**Work to be completed:** Set down the material in full. Keep every line exactly as it is.

**Data:**
▼

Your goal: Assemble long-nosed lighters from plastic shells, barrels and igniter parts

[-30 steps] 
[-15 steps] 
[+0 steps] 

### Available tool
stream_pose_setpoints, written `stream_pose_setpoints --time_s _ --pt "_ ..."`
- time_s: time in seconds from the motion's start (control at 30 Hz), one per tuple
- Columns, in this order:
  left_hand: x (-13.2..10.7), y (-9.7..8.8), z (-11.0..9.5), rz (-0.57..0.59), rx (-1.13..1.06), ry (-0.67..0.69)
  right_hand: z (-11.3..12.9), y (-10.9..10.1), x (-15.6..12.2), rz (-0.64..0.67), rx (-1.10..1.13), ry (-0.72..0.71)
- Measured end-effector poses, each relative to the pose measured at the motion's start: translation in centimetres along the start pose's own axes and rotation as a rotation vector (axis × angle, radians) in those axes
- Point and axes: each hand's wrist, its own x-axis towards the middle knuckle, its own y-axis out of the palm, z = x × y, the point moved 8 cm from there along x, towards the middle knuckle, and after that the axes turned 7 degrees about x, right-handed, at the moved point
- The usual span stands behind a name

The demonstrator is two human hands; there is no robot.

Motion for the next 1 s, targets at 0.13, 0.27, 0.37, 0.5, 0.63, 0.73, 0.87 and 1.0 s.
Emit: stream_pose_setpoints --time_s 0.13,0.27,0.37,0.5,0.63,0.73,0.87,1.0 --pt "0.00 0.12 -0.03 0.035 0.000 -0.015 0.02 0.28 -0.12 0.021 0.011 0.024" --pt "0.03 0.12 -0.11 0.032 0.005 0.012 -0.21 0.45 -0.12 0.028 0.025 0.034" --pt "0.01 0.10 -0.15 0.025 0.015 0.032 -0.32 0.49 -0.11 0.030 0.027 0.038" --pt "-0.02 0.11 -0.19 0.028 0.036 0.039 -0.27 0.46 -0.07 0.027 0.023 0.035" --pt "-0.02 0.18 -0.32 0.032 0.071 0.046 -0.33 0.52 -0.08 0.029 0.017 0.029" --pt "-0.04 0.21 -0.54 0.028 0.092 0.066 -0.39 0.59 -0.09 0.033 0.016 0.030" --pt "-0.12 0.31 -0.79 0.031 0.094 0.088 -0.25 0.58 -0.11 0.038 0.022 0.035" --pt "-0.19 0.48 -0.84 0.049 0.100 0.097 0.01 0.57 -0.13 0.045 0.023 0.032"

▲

**Result of this exercise:**
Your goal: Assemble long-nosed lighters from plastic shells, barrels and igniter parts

[-30 steps] 
[-15 steps] 
[+0 steps] 

### Available tool
stream_pose_setpoints, written `stream_pose_setpoints --time_s _ --pt "_ ..."`
- time_s: time in seconds from the motion's start (control at 30 Hz), one per tuple
- Columns, in this order:
  left_hand: x (-13.2..10.7), y (-9.7..8.8), z (-11.0..9.5), rz (-0.57..0.59), rx (-1.13..1.06), ry (-0.67..0.69)
  right_hand: z (-11.3..12.9), y (-10.9..10.1), x (-15.6..12.2), rz (-0.64..0.67), rx (-1.10..1.13), ry (-0.72..0.71)
- Measured end-effector poses, each relative to the pose measured at the motion's start: translation in centimetres along the start pose's own axes and rotation as a rotation vector (axis × angle, radians) in those axes
- Point and axes: each hand's wrist, its own x-axis towards the middle knuckle, its own y-axis out of the palm, z = x × y, the point moved 8 cm from there along x, towards the middle knuckle, and after that the axes turned 7 degrees about x, right-handed, at the moved point
- The usual span stands behind a name

The demonstrator is two human hands; there is no robot.

Motion for the next 1 s, targets at 0.13, 0.27, 0.37, 0.5, 0.63, 0.73, 0.87 and 1.0 s.
Emit: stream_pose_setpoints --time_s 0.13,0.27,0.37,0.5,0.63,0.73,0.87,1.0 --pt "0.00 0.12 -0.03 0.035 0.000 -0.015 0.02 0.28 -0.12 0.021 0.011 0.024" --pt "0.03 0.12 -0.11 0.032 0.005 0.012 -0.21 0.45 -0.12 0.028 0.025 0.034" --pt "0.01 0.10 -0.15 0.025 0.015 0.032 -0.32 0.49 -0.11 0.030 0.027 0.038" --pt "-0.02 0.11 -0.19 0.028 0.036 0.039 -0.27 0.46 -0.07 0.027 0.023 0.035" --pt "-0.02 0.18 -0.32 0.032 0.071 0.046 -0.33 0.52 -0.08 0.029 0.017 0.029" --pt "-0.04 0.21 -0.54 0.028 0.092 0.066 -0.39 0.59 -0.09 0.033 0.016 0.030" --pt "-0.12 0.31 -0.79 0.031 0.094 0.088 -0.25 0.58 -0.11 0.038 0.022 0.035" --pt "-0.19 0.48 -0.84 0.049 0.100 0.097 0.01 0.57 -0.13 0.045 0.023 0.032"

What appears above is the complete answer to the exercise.